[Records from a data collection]
————————

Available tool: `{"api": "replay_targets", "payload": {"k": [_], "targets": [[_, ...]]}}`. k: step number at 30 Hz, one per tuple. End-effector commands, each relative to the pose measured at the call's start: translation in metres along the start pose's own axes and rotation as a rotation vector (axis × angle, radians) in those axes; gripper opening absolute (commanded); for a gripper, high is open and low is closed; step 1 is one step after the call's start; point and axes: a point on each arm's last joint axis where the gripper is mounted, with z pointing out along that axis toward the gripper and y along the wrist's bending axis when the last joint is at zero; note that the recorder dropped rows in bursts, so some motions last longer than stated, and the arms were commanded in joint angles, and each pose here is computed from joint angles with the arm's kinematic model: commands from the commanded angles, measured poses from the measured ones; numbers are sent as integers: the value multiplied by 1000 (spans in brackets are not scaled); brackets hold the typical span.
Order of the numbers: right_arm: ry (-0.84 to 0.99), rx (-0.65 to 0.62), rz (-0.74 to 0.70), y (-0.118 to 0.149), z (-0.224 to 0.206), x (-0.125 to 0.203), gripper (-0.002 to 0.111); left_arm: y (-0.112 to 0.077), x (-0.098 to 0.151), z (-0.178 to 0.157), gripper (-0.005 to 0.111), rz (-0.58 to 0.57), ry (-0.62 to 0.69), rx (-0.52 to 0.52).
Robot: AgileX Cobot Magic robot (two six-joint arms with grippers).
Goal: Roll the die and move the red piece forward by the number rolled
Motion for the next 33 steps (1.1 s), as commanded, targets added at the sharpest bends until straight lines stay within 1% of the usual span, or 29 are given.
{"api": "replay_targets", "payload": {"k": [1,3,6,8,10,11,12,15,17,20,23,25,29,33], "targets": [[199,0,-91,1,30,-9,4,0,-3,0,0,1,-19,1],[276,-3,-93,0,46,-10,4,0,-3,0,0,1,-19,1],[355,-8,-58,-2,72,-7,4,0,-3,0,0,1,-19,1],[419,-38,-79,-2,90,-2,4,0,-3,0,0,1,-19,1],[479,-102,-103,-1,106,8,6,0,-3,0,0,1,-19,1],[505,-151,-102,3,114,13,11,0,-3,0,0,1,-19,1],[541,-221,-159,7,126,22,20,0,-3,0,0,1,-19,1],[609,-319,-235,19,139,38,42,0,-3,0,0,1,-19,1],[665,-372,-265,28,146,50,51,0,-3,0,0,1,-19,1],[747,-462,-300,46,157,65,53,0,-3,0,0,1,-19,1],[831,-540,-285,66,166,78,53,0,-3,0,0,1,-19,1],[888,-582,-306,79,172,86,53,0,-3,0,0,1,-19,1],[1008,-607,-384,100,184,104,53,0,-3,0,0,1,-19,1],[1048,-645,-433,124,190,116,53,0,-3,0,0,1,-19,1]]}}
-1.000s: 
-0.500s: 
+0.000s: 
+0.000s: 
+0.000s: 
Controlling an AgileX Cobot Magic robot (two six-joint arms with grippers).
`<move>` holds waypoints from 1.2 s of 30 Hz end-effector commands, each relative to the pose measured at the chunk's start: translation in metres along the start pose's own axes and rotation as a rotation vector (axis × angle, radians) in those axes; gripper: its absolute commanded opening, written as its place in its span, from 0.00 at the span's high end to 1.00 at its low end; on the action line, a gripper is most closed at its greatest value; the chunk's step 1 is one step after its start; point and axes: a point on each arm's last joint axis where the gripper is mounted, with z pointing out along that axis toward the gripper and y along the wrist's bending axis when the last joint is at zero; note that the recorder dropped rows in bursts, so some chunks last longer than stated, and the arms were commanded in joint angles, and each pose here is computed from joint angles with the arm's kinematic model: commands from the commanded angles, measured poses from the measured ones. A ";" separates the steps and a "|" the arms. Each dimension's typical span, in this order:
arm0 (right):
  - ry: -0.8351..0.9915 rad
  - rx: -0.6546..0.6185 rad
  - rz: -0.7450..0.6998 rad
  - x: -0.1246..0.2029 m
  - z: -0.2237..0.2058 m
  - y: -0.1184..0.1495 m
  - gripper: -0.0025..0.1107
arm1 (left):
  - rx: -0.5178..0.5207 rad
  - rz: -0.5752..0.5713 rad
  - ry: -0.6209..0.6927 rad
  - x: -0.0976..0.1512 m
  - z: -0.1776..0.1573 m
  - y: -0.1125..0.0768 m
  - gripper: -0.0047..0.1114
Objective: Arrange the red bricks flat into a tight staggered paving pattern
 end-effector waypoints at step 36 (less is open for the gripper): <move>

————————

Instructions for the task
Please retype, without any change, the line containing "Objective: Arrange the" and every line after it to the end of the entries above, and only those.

Exercise response
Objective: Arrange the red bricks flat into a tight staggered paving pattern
 end-effector waypoints at step 36 (less is open for the gripper): <move>

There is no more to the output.